** Task details **
Without including any images, repeat the data exactly.

☆ ☆ ☆ ☆ ☆

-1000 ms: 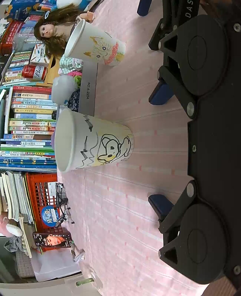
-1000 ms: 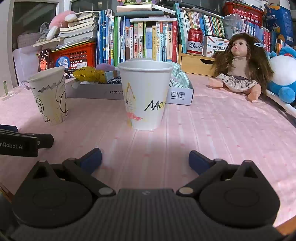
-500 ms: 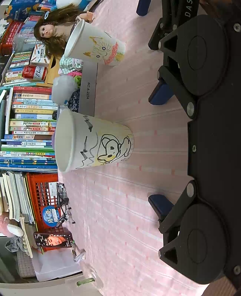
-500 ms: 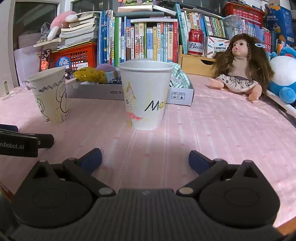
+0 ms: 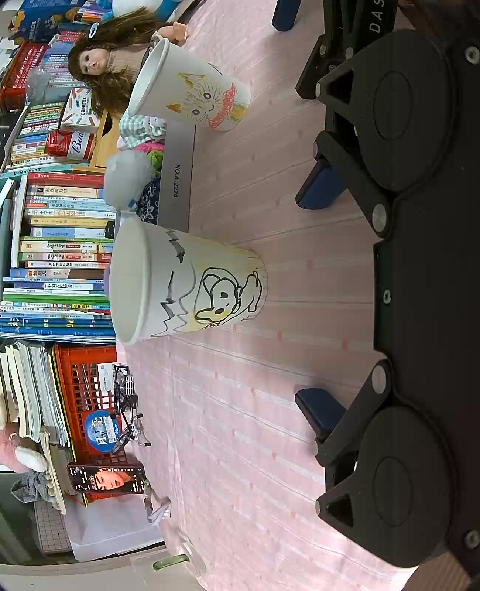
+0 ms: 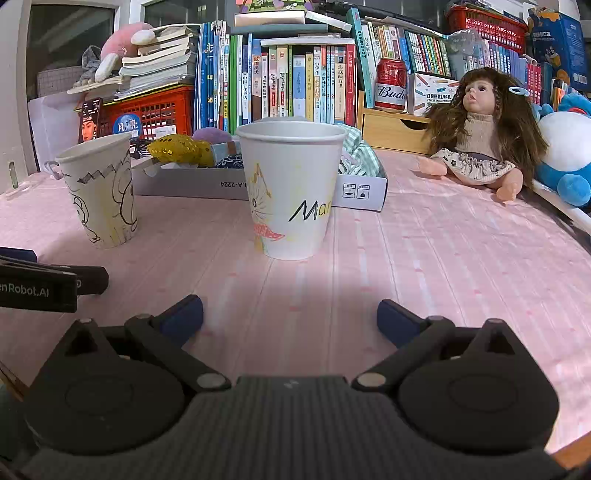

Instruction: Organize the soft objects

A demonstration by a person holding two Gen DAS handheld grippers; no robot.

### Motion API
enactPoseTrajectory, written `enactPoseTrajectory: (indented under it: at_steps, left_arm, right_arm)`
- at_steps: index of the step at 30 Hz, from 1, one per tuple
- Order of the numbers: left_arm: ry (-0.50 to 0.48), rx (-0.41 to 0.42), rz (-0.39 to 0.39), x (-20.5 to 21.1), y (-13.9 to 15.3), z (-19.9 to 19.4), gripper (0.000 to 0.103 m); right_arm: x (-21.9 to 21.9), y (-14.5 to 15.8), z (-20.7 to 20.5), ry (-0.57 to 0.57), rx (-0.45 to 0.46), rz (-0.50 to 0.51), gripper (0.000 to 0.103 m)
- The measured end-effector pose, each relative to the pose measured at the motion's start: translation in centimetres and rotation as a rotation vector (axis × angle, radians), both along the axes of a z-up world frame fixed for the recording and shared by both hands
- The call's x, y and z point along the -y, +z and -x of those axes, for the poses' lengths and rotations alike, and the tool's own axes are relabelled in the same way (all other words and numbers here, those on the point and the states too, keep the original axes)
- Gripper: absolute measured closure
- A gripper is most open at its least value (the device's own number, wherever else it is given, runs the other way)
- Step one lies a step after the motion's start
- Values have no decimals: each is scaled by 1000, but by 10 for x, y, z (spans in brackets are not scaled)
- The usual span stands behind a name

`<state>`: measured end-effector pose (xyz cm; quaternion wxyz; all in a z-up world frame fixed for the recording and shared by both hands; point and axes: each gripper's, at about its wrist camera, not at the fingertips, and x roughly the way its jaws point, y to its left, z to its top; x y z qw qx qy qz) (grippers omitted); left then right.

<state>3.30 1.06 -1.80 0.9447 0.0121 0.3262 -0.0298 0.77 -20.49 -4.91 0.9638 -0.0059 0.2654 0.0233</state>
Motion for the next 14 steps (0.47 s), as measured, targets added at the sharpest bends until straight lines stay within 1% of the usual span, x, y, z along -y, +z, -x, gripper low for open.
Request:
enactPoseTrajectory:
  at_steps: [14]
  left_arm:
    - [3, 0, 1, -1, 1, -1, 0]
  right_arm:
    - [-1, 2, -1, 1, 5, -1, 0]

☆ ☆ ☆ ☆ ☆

** Output for this task **
-1000 ms: 
-1000 ms: 
-500 ms: 
-500 ms: 
+0 ms: 
+0 ms: 

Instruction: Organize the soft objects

A demonstration by a person holding two Gen DAS handheld grippers; no robot.

### Motion API
enactPoseTrajectory, written `enactPoseTrajectory: (indented under it: at_steps, left_arm, right_arm)`
- at_steps: index of the step at 30 Hz, from 1, one per tuple
- Order of the numbers: left_arm: ry (-0.50 to 0.48), rx (-0.41 to 0.42), rz (-0.39 to 0.39), x (-20.5 to 21.1), y (-13.9 to 15.3), z (-19.9 to 19.4), gripper (0.000 to 0.103 m); right_arm: x (-21.9 to 21.9), y (-14.5 to 15.8), z (-20.7 to 20.5), ry (-0.57 to 0.57), rx (-0.45 to 0.46), rz (-0.50 to 0.51), gripper (0.000 to 0.103 m)
- The measured end-effector pose, each relative to the pose measured at the motion's start: translation in centimetres and rotation as a rotation vector (axis × angle, radians), both along the axes of a z-up world frame fixed for the recording and shared by both hands
- The call's x, y and z point along the -y, +z and -x of those axes, for the poses' lengths and rotations alike, and the tool's own axes are relabelled in the same way (all other words and numbers here, those on the point and the states too, keep the original axes)
- Gripper: absolute measured closure
- A gripper is most open at its least value (the device's own number, wherever else it is given, runs the other way)
- Step one lies a step after the motion's start
- Values have no decimals: each is scaled by 1000, but by 10 for x, y, z (spans in brackets are not scaled)
- The usual span stands behind a name

`<state>`: measured end-effector pose (xyz cm; quaternion wxyz; all in a z-up world frame fixed for the recording and shared by both hands; point and axes: each gripper's, at about its wrist camera, not at the fingertips, and x roughly the way its jaws point, y to its left, z to its top; x y z qw qx qy qz) (grippers omitted); left then right.

<state>3.30 1.06 -1.80 0.9447 0.0121 0.3262 -0.0298 0.77 -20.49 -4.91 0.9638 -0.0059 0.2654 0.0233</state>
Motion for the next 14 steps (0.47 s), as measured, targets added at the sharpest bends until straight lines stay within 1% of the usual span, x, y, z along -y, +z, -x, gripper low for open.
Request:
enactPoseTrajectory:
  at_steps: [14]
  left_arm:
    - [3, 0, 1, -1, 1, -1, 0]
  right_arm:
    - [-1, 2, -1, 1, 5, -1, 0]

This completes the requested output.